YOUR TASK —
Please repeat exactly the lines below from the one containing "For training a" down to the one containing "A polygon is", both included, and nothing else.

◆ ◆ ◆ ◆ ◆

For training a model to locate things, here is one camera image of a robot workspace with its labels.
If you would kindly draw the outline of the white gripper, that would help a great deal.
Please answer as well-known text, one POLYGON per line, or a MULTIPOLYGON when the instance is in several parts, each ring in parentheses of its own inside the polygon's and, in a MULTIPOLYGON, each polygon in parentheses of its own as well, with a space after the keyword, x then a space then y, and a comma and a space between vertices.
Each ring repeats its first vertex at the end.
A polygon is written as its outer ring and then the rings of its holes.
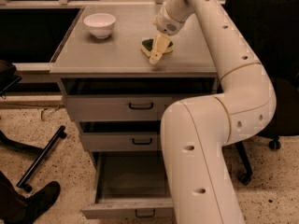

◆ ◆ ◆ ◆ ◆

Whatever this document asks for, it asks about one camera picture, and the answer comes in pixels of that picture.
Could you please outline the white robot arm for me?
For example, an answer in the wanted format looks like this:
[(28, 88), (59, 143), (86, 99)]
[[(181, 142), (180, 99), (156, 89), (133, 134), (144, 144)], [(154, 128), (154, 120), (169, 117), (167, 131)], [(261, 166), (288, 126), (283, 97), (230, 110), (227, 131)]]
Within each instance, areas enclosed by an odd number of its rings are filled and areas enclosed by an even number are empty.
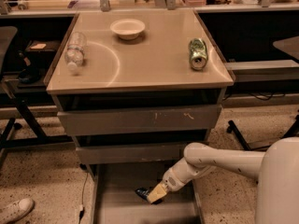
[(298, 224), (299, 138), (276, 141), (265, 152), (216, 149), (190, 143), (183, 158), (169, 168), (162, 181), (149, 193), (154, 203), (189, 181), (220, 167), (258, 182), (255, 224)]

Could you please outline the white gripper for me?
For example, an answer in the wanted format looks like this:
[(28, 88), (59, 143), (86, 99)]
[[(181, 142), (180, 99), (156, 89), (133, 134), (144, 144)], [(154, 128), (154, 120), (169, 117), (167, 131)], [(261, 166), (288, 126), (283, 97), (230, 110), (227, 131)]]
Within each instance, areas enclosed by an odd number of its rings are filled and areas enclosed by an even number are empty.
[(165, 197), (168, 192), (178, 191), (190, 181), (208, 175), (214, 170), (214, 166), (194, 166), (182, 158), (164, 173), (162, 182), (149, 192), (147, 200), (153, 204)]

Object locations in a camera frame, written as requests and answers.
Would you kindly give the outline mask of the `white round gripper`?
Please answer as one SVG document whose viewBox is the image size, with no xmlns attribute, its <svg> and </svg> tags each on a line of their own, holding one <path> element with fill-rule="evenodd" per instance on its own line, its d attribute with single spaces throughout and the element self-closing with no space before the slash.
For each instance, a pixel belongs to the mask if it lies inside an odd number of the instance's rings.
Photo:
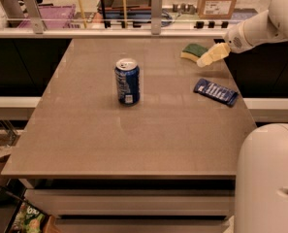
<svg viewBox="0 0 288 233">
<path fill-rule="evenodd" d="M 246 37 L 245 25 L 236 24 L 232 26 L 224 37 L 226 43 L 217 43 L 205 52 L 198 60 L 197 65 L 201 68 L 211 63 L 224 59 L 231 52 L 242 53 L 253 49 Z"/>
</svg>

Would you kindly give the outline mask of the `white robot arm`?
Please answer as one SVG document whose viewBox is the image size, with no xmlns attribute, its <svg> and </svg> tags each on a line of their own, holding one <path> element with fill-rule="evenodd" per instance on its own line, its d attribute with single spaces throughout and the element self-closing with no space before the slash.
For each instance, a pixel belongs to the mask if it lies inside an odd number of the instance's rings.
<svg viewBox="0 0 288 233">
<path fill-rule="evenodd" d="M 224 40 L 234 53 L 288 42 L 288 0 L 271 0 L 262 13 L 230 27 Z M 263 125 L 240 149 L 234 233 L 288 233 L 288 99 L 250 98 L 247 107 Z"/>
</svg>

◆ ◆ ◆ ◆ ◆

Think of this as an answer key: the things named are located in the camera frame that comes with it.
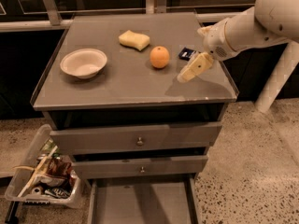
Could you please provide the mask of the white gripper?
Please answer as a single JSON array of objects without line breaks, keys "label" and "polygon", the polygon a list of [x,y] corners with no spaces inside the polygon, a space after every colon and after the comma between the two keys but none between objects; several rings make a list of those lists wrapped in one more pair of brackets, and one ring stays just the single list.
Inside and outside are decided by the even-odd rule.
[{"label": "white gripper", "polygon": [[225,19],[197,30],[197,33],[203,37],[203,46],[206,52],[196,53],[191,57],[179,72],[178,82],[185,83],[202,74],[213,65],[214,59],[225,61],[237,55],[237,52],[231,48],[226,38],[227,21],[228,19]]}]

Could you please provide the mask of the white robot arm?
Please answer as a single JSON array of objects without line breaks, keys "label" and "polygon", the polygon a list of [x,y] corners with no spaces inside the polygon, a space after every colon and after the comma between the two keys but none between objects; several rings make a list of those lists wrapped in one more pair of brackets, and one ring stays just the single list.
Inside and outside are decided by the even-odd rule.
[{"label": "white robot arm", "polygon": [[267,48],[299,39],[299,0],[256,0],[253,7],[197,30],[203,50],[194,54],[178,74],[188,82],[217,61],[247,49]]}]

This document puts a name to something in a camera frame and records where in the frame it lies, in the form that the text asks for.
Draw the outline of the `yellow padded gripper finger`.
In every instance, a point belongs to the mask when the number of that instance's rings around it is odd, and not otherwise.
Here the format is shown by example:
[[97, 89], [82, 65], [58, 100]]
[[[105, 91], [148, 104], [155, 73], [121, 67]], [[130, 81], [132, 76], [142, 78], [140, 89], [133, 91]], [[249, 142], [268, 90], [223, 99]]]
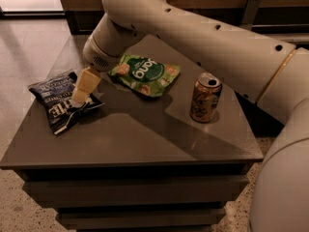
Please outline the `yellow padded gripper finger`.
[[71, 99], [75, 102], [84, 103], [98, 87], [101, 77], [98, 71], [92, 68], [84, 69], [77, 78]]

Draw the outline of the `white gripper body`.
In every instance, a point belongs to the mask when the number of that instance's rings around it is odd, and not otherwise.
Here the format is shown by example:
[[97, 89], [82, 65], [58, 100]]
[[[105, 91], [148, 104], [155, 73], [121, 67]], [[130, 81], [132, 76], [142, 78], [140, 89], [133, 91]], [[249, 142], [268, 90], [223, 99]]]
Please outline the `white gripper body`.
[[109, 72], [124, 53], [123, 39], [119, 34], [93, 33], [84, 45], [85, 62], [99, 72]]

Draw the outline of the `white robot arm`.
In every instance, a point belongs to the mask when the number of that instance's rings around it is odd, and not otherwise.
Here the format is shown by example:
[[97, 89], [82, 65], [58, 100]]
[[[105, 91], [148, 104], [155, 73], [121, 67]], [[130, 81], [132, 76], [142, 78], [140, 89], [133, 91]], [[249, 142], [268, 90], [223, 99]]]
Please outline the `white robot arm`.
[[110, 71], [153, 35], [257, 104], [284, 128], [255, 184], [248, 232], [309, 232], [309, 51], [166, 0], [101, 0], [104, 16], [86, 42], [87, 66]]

◆ ◆ ◆ ◆ ◆

EXPECTED OUTPUT —
For training a model to locate things, here is one camera image of a robot workspace with its labels.
If you would kindly draw the outline of the white gripper, that would help a great deal.
Please answer as well-known text, one POLYGON per line, or a MULTIPOLYGON when the instance is in several parts, each ring in parentheses of its own inside the polygon's and, in a MULTIPOLYGON, each polygon in parentheses of its own as well, with a space after the keyword, x then a space then y, and a comma and a space between vertices.
Each ring repeats its first vertex at the end.
A polygon is written as its outer ring and then the rings of its holes.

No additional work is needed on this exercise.